> [Data under study]:
-.-.-
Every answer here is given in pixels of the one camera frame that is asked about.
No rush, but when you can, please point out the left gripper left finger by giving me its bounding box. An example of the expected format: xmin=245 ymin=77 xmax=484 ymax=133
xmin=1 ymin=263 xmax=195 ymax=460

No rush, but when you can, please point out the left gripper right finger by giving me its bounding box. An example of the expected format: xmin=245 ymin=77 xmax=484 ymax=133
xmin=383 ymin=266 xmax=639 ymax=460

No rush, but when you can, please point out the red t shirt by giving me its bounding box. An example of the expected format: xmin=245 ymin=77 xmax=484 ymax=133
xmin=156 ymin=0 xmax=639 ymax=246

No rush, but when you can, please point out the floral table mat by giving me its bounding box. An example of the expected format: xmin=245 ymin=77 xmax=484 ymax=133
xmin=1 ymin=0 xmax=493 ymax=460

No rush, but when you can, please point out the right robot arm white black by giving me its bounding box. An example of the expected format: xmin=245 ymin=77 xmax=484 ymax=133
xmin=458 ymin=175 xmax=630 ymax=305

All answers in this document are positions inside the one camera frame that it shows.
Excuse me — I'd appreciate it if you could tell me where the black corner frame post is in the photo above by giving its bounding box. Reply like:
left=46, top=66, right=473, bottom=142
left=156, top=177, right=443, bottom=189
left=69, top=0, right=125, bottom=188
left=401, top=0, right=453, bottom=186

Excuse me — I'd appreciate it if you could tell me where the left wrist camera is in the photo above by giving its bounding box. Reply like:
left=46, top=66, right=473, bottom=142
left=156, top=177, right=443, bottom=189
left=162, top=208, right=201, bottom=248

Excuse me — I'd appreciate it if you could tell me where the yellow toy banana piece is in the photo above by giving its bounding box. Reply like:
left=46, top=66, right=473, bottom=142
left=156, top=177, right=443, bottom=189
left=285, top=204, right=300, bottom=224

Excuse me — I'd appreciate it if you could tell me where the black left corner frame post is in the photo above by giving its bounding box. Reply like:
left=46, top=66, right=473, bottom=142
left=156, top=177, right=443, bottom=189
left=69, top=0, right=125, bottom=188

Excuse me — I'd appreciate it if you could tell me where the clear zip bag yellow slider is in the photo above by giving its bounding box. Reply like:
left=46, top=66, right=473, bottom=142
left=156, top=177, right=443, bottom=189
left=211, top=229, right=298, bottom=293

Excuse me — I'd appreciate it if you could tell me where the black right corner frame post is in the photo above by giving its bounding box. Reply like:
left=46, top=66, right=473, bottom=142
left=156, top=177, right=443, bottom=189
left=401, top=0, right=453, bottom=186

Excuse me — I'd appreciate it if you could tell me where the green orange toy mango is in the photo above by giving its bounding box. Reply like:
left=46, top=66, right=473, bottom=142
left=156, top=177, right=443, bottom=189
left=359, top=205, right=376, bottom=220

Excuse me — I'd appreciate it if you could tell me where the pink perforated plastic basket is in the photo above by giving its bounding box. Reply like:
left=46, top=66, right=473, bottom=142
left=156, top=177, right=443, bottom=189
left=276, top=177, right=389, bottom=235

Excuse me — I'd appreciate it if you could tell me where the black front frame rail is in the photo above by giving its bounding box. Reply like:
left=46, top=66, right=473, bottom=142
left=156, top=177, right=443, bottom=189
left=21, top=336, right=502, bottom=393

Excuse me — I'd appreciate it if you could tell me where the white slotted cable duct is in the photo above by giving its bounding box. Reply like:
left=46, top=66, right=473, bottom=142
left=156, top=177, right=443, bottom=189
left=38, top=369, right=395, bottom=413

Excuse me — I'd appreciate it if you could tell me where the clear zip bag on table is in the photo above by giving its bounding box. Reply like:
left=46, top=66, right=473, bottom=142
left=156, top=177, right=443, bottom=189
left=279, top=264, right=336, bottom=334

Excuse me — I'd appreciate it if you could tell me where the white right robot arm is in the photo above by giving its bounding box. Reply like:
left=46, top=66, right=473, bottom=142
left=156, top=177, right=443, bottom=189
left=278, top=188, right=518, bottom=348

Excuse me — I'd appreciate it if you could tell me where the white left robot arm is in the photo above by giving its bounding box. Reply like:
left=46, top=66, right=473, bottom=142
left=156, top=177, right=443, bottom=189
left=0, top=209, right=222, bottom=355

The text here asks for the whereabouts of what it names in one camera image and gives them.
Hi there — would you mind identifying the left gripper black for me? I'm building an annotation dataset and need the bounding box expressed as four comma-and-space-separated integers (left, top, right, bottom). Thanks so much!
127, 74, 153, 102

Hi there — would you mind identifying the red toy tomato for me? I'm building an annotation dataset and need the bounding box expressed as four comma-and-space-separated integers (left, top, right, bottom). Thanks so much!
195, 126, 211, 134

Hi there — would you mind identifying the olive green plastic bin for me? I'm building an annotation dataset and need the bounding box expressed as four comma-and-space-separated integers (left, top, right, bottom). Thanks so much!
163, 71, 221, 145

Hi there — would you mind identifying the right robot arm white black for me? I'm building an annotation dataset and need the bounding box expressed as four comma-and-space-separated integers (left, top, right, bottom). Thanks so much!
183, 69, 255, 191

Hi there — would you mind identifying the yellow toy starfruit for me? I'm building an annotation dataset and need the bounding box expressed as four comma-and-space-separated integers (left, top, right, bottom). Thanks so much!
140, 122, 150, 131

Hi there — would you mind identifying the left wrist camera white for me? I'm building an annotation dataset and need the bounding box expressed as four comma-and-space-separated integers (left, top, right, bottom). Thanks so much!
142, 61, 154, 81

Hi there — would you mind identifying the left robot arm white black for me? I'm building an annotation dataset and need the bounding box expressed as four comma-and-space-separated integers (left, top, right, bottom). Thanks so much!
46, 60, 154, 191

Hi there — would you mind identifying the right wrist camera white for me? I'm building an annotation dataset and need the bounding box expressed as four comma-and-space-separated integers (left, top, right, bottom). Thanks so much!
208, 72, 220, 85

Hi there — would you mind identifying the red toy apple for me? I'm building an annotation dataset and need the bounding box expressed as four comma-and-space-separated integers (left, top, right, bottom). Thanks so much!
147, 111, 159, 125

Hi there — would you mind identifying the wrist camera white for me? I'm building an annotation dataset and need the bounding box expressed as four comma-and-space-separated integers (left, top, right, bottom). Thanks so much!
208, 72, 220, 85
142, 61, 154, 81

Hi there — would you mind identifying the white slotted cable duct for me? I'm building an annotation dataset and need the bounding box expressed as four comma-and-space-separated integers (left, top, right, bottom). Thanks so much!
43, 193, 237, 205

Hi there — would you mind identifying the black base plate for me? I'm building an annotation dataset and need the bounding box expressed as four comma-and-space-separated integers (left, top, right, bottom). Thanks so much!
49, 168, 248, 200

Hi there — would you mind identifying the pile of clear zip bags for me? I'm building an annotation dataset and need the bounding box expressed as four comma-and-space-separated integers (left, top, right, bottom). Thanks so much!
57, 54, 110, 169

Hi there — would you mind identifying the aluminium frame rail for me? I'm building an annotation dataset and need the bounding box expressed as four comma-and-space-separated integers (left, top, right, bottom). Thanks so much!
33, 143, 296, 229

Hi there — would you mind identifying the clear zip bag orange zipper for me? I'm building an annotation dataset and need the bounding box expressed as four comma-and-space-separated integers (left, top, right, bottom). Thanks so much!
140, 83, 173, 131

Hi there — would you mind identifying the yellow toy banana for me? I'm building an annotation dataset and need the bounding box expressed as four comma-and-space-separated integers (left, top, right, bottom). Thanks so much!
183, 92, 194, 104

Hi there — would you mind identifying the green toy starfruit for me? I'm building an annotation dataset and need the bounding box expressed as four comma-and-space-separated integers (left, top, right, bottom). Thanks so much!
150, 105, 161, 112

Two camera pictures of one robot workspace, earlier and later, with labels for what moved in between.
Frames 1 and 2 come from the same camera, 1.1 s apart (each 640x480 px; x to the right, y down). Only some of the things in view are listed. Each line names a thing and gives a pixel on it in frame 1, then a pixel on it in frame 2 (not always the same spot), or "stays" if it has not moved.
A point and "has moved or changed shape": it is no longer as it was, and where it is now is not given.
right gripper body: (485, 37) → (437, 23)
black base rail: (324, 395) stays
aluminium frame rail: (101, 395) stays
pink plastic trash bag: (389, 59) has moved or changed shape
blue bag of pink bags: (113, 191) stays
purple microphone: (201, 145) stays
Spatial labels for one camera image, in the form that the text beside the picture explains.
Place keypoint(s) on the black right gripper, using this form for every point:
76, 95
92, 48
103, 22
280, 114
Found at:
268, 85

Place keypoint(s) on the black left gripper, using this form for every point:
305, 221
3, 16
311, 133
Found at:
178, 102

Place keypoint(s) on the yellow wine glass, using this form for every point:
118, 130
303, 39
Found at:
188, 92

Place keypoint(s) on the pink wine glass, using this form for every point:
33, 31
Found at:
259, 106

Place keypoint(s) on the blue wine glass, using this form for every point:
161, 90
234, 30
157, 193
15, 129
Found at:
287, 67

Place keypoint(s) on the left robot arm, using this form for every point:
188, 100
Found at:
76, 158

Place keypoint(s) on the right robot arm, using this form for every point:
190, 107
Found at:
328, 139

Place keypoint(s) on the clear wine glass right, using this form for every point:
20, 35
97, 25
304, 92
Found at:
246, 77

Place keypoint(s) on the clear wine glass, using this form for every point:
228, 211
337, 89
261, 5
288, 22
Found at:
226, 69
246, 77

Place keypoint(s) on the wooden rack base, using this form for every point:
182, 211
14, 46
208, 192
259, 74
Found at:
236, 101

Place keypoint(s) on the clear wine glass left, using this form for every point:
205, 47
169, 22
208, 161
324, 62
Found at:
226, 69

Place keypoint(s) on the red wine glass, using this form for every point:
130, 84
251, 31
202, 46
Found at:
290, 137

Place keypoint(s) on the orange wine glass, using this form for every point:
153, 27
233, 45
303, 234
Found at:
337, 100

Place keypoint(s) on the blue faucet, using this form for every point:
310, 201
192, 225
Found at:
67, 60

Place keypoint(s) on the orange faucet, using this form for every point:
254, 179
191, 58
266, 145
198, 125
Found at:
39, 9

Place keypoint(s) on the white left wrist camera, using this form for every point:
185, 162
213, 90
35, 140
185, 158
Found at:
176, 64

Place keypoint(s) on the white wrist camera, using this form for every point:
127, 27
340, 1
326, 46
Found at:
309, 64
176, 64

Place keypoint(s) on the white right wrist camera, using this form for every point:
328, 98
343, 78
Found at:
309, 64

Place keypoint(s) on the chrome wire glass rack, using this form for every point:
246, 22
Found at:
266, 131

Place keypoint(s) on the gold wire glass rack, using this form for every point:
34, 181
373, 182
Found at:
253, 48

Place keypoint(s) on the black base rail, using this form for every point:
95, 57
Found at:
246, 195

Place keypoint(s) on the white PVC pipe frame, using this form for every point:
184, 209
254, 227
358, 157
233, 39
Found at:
-.-.-
> [How to complete this task]:
Whichever lines of the material hold the word "labels", find and copy them.

> [Solution to the problem]:
Two camera pictures of one robot workspace, earlier and later, with labels for what moved in between.
Spatial labels for one camera image, in the form that the text beside the picture explains.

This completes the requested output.